Stressful life events rank among the top factors associated with sleep problems, and the pandemic brought plenty: economic upheaval, childcare challenges, isolation, and – of course – COVID-19 itself.
The sleep crisis exacerbated the mental health crisis: people who sleep poorly on a regular basis are twice as likely to have mental health disorders. In that same study, 25.6 per cent of respondents reported anxiety and 23.1 per cent reported depression. As with sleep disturbances, both rates were significantly higher than pre-pandemic levels.
While this study focused on insomnia’s effects on mental health, sleep disturbances compromise physical health too: they are associated with conditions as serious as heart disease and stroke. A circular association exists between the three: people with insomnia tend to experience more mental and physical illness; people with mental and physical illness tend to experience more insomnia.
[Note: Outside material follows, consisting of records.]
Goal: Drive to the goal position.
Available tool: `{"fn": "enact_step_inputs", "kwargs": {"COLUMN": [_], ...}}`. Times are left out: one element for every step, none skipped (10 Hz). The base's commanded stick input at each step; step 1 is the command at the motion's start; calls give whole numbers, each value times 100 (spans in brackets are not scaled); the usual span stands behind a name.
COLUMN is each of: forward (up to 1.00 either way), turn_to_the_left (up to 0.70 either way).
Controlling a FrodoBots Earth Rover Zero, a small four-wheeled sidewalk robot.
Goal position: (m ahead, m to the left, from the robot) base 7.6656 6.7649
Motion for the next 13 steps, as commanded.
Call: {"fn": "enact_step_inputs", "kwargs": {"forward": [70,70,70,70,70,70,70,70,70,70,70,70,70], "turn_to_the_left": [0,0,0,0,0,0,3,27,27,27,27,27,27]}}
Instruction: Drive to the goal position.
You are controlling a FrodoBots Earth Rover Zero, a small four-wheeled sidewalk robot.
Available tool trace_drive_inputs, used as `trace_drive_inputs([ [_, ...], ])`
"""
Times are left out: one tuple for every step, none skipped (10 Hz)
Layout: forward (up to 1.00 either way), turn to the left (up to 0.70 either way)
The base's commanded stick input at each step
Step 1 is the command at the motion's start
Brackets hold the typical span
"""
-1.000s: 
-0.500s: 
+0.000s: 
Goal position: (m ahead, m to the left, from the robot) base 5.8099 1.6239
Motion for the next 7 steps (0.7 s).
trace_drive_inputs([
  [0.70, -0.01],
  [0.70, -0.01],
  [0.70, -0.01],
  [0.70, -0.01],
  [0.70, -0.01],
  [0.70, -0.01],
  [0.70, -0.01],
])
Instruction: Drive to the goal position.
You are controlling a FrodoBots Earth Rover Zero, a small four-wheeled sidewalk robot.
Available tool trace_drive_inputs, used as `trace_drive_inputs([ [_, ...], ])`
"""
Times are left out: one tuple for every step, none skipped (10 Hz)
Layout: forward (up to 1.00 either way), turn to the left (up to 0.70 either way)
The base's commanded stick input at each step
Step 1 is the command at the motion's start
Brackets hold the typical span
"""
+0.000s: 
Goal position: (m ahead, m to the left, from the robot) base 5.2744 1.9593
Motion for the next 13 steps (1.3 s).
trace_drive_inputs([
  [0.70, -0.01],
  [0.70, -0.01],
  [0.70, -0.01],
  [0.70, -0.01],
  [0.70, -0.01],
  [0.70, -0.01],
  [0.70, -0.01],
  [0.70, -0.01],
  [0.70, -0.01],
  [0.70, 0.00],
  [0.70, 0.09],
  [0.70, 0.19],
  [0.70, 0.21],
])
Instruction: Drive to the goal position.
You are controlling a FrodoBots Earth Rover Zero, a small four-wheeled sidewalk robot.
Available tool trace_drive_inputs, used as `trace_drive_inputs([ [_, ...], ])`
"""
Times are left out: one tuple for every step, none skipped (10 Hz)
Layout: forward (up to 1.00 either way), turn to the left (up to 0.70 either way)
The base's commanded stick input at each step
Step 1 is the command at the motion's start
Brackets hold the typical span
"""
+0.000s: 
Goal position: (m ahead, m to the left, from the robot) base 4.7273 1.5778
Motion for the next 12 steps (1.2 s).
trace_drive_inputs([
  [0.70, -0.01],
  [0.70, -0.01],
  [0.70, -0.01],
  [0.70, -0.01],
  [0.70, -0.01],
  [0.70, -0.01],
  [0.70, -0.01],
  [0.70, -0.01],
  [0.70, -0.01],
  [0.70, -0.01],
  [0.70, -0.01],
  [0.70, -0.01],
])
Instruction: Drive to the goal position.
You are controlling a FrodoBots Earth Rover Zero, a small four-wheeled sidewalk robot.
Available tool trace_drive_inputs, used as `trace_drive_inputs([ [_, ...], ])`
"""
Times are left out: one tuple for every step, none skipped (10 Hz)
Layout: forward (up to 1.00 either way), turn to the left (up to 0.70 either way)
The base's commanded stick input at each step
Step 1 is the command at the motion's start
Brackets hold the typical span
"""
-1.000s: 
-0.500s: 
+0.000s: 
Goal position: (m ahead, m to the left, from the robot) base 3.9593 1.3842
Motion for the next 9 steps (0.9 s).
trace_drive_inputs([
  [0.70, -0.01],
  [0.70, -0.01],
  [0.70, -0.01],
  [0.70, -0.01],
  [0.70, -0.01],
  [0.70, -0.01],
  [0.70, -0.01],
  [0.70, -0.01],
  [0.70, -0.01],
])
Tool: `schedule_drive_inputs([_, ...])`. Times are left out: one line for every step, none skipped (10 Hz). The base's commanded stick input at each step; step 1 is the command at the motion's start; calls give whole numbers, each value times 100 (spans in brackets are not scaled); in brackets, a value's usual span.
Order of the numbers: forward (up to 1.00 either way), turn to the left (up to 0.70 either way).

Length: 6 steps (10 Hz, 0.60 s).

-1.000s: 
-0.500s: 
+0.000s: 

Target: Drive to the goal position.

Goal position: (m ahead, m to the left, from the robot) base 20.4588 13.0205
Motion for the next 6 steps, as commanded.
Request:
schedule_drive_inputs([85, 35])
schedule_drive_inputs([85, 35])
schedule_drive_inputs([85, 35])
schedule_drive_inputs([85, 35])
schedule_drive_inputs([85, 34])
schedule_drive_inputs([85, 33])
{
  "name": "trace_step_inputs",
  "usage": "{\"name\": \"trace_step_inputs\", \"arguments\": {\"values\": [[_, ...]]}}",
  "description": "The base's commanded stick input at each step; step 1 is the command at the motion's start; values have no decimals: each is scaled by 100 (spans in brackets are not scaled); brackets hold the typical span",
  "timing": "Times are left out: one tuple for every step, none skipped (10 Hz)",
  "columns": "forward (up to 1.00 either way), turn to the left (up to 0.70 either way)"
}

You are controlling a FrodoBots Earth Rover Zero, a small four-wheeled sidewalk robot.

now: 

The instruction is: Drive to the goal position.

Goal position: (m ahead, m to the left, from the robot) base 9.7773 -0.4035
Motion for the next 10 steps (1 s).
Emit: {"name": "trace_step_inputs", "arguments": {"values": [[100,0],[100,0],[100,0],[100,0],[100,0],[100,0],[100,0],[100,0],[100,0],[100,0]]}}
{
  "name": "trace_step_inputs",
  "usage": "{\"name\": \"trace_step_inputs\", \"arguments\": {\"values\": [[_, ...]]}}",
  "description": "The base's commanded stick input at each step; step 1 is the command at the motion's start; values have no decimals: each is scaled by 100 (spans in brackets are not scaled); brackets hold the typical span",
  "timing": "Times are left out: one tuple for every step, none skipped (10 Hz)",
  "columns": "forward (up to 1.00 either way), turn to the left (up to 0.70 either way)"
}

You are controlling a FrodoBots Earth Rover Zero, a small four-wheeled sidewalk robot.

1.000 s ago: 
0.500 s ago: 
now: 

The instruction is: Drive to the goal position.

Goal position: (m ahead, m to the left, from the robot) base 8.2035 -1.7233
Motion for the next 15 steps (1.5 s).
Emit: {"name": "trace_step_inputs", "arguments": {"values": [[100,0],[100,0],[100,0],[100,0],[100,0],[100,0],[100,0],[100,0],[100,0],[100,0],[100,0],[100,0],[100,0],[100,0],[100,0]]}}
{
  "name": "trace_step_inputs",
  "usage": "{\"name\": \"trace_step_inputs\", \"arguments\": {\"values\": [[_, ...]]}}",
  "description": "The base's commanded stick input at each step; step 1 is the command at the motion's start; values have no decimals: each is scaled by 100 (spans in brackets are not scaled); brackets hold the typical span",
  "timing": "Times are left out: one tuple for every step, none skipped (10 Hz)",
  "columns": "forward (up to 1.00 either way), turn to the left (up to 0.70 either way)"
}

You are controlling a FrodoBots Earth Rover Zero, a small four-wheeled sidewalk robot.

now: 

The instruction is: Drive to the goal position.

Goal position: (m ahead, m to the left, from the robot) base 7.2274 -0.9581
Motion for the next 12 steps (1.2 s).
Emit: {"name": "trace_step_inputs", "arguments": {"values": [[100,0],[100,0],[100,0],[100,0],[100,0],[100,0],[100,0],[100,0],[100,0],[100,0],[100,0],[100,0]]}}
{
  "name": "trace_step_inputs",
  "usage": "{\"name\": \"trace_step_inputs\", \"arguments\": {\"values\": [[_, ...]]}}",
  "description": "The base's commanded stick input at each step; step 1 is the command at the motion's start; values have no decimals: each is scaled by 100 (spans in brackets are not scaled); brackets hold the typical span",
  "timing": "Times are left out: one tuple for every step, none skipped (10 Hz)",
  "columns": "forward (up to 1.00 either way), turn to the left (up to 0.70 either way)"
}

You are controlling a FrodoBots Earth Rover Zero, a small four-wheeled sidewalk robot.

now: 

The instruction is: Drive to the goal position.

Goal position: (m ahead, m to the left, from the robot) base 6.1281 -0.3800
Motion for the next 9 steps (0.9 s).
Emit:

Insufficient sleep was an issue even before the pandemic. Minimising sleep is often seen as a life hack, or worse, a virtue. Confusing a critical element of health with a lifestyle choice is nothing new. Think of tobacco, which for decades was associated more with glamour than cancer. Until 1994, hospitals even offered areas for doctors and patients to smoke. Think of exercise, too. A generation ago, most doctors wouldn’t think to ask a patient about cardio habits, which seemed more relevant to building an attractive physique than a healthy body.
One of the unfortunate legacies of the pandemic is that it created the conditions to show what happens when we take sleep away on a global scale. This wasn’t just about bleary mornings and late nights, but about increased rates of depression and anxiety. But we can find hope in this study, too. It reveals the potential that exists – on an individual and public health level – if people and healthcare providers remember that a good night’s sleep is a medicine to support better mental and physical health.